Whenever a line in this data holds the word "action", report that line in full.

Dataset extract -
★ ★ ★

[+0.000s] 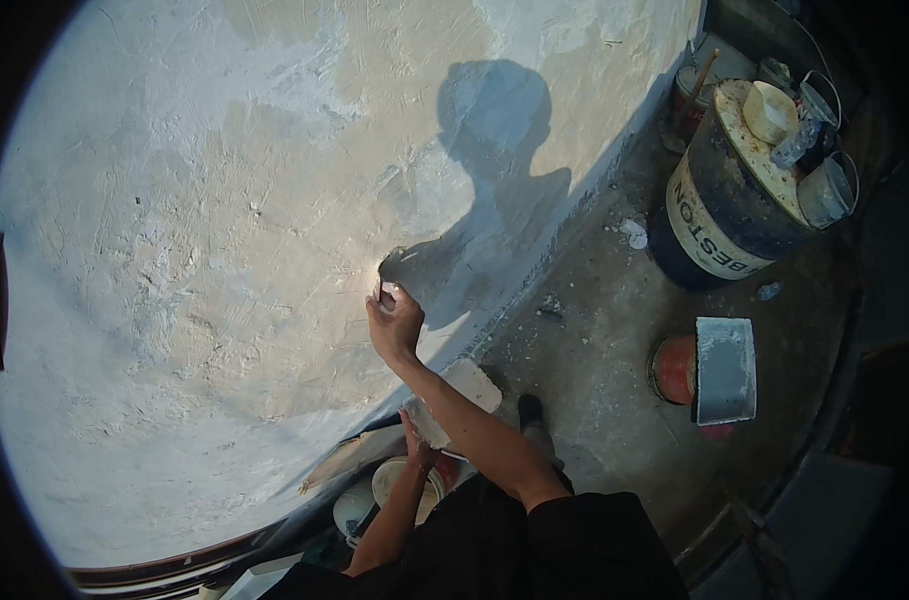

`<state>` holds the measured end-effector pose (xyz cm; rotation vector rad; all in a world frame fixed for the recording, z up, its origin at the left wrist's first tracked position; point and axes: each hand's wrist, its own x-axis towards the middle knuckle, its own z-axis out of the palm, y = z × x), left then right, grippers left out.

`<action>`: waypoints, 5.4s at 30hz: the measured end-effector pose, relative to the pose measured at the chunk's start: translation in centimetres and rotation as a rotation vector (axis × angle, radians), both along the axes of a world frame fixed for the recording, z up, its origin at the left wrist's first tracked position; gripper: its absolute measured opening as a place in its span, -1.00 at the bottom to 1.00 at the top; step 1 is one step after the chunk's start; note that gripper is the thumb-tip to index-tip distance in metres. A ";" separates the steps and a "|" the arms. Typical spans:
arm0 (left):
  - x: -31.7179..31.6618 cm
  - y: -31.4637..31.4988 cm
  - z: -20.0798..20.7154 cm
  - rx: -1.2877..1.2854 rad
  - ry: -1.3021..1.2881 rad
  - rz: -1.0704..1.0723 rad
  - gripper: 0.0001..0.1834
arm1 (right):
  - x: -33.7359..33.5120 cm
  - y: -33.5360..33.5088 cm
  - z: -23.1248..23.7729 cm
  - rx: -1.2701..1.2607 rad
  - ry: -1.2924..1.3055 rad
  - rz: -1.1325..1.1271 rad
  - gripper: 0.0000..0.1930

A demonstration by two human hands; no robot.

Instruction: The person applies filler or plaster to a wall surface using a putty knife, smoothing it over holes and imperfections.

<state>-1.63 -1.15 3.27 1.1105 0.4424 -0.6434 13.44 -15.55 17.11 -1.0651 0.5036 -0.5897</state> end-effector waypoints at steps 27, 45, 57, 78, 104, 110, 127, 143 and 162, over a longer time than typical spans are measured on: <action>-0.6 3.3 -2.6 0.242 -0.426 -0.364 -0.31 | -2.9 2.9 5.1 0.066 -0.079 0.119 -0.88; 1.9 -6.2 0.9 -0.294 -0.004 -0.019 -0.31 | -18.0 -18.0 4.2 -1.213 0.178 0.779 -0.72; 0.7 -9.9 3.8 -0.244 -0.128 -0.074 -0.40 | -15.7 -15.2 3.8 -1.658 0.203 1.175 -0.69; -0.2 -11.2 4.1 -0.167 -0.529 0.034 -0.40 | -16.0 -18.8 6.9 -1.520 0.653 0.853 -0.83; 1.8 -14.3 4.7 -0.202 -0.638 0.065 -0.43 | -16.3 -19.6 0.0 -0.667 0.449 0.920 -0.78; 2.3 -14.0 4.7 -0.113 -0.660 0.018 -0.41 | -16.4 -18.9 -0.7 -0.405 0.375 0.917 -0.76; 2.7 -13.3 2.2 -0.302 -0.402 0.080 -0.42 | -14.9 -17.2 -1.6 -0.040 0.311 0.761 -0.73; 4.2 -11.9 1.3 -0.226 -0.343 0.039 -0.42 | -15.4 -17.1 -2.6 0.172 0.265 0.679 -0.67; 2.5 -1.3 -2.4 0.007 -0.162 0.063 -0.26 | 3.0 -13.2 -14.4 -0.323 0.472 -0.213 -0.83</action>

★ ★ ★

Result of this exercise -
`<action>`: waypoints, 5.4s at 30hz: the measured end-effector pose, relative to the pose measured at the chunk's start: translation in centimetres and rotation as a rotation vector (axis × angle, radians), both along the axes of a world frame fixed for the recording, z up, its origin at the left wrist's first tracked position; gripper: its absolute measured opening as a place in its span, -1.00 at the bottom to 1.00 at the top; step 1 is one step after the chunk's start; note that gripper is the thumb-tip to index-tip distance in metres. A ";" separates the steps and a "|" the arms. Typical spans:
<state>-1.63 -1.15 3.27 1.1105 0.4424 -0.6434 13.44 -15.55 17.11 -1.0651 0.5036 -0.5897</state> end-effector waypoints at steps 27, 45, 57, 78, 104, 110, 127, 143 and 162, over a longer time than typical spans are measured on: <action>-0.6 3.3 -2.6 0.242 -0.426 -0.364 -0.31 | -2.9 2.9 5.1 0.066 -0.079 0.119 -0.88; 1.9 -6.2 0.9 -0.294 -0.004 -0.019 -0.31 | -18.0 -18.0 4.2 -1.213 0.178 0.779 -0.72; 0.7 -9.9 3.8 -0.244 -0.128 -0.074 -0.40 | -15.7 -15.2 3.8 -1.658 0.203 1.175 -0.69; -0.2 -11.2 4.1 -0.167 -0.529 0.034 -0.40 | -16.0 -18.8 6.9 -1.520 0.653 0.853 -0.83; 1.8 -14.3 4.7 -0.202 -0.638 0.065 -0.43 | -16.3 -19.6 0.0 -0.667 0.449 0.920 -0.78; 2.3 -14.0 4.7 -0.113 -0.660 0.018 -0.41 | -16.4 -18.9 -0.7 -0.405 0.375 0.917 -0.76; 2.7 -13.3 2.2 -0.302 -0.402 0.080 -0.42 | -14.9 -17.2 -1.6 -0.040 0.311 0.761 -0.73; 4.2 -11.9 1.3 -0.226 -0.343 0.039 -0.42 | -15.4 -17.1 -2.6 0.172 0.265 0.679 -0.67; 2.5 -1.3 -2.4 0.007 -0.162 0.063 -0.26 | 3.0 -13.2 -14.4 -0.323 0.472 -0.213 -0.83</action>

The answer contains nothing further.